*TASK*. A single number is required: how many lines below include the string "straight".
==== EXCERPTED DATA ====
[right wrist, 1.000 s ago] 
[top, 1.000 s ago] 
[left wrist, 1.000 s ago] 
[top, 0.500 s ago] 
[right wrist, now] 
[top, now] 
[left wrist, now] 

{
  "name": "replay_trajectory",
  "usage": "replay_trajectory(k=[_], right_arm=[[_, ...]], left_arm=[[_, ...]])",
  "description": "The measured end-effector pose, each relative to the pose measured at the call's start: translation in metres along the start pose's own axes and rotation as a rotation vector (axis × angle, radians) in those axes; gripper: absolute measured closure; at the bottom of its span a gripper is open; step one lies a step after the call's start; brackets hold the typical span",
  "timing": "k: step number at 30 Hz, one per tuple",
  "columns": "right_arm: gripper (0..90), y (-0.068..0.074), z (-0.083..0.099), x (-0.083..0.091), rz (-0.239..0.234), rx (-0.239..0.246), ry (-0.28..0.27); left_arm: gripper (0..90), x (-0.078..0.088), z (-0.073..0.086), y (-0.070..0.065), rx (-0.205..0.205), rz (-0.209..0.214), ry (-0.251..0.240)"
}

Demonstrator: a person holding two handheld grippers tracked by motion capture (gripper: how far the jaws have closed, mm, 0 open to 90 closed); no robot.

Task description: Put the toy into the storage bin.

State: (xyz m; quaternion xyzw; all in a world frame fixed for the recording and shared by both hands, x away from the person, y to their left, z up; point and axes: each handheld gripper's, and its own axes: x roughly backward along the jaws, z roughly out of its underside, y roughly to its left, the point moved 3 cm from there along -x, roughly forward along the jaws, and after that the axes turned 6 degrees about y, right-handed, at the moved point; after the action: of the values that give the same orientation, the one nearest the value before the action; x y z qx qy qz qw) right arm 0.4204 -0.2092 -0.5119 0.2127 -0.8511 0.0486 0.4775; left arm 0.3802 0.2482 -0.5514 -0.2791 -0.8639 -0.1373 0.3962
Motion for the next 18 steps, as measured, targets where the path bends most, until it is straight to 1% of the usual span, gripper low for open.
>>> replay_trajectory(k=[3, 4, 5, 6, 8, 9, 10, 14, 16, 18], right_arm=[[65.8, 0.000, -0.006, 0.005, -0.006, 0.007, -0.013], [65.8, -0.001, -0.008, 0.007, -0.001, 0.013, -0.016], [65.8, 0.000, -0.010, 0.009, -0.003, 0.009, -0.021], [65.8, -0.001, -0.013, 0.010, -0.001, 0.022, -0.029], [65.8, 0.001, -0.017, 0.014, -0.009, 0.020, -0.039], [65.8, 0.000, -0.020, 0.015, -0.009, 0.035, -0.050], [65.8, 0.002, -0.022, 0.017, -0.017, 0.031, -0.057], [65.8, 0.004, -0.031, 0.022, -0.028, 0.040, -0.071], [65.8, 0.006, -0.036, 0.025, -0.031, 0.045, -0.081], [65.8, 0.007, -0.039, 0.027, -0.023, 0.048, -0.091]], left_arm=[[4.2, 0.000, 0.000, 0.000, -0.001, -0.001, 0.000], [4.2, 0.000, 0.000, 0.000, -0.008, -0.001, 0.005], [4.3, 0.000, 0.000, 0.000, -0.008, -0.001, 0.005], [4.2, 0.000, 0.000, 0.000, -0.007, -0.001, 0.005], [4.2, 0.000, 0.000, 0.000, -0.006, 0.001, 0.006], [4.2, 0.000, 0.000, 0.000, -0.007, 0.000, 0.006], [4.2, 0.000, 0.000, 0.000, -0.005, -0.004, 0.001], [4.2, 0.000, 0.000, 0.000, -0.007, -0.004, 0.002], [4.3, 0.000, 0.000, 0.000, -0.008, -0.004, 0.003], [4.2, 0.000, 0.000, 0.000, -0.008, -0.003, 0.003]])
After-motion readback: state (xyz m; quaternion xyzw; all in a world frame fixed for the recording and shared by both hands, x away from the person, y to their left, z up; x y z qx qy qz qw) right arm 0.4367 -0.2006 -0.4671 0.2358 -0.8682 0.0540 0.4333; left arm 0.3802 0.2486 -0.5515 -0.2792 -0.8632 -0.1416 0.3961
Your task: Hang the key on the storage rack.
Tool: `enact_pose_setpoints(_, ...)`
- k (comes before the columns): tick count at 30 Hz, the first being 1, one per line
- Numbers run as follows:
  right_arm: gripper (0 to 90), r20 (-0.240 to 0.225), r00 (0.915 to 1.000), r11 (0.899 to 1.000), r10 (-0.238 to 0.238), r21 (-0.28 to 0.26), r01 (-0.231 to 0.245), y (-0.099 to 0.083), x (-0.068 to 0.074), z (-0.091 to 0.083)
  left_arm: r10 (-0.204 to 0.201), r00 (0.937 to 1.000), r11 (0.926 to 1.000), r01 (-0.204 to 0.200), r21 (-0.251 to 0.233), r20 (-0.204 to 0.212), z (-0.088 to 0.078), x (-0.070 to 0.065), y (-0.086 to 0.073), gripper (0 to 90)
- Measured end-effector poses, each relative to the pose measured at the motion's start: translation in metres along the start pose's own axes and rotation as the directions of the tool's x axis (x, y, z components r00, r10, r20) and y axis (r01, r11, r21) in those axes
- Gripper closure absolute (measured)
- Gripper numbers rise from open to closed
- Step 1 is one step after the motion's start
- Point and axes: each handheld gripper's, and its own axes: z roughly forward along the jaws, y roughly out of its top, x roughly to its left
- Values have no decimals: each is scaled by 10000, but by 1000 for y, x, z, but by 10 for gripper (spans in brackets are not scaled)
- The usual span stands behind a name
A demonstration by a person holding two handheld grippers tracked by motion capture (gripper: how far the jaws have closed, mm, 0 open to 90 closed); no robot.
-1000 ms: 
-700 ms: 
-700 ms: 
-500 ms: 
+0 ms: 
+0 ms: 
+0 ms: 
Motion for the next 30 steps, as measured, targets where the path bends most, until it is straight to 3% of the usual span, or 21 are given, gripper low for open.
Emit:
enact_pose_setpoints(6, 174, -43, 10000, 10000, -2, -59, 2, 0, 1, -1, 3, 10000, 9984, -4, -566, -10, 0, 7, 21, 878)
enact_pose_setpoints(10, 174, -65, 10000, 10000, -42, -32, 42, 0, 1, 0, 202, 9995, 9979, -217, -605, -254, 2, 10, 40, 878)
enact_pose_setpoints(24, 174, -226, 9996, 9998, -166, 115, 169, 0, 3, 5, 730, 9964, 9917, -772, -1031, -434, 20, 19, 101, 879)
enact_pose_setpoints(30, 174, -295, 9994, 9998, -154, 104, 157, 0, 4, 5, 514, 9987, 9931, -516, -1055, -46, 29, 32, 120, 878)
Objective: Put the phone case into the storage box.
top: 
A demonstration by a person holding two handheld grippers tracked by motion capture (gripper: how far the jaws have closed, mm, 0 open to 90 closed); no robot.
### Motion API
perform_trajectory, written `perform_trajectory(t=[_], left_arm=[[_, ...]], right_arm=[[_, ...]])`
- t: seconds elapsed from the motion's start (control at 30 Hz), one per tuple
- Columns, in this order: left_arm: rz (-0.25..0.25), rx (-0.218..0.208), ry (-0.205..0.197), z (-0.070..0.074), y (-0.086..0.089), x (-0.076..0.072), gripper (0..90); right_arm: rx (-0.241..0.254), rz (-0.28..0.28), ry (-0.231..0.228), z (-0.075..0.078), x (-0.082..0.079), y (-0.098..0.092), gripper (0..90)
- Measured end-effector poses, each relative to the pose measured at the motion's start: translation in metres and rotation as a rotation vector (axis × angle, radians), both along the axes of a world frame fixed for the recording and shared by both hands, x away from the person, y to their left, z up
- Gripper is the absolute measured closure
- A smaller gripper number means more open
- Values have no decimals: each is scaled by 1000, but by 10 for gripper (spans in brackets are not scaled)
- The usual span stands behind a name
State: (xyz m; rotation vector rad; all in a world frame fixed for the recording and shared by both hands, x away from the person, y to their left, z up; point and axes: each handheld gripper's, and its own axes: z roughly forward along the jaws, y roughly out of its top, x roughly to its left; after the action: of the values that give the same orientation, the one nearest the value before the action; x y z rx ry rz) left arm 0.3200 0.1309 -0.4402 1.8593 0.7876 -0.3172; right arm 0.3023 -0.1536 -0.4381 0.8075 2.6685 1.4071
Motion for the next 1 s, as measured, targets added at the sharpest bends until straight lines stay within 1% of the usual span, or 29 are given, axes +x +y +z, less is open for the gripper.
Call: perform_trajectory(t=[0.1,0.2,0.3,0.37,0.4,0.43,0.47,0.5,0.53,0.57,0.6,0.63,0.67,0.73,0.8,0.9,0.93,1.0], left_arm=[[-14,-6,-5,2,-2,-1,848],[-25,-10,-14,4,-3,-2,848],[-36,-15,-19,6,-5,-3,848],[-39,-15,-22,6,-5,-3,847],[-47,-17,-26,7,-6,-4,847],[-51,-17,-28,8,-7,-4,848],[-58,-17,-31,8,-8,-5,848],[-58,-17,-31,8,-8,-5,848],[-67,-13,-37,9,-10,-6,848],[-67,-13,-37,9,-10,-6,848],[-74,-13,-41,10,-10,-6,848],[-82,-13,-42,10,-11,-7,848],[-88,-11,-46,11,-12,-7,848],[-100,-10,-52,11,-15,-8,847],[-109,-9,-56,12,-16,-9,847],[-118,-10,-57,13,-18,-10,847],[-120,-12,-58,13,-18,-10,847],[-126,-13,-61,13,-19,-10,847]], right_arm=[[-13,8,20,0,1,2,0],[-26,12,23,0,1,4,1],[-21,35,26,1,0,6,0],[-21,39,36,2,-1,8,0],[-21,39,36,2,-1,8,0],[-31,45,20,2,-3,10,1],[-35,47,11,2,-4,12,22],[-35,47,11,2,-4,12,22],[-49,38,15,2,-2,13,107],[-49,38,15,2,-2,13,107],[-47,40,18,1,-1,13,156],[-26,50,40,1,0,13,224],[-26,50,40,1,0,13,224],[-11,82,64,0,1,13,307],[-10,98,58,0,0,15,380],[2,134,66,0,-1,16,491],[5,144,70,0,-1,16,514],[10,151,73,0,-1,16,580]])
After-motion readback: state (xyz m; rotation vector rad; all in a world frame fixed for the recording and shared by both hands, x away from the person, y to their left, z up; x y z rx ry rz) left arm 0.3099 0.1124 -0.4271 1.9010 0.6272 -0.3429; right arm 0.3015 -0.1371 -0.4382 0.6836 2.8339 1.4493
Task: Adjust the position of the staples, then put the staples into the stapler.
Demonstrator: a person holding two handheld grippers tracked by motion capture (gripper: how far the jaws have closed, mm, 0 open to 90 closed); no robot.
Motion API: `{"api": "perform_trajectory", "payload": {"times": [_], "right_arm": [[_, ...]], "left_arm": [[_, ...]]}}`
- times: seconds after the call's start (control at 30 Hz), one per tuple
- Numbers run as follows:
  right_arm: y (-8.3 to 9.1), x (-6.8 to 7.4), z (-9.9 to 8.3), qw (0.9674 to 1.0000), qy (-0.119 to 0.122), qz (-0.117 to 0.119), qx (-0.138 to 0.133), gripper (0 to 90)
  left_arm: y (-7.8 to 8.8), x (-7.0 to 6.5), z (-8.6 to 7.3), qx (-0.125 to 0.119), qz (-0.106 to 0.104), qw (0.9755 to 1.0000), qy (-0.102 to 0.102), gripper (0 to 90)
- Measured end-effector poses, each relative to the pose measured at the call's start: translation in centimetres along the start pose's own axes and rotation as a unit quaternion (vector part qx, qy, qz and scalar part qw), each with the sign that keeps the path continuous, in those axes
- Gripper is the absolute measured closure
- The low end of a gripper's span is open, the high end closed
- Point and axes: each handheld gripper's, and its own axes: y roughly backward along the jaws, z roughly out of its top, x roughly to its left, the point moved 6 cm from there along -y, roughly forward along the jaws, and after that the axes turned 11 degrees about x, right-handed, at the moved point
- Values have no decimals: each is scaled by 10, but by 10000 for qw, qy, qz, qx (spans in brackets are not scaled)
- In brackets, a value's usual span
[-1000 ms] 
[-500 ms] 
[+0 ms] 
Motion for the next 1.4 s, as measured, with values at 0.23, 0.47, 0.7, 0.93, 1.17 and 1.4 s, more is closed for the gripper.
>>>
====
*TASK RESULT*. 3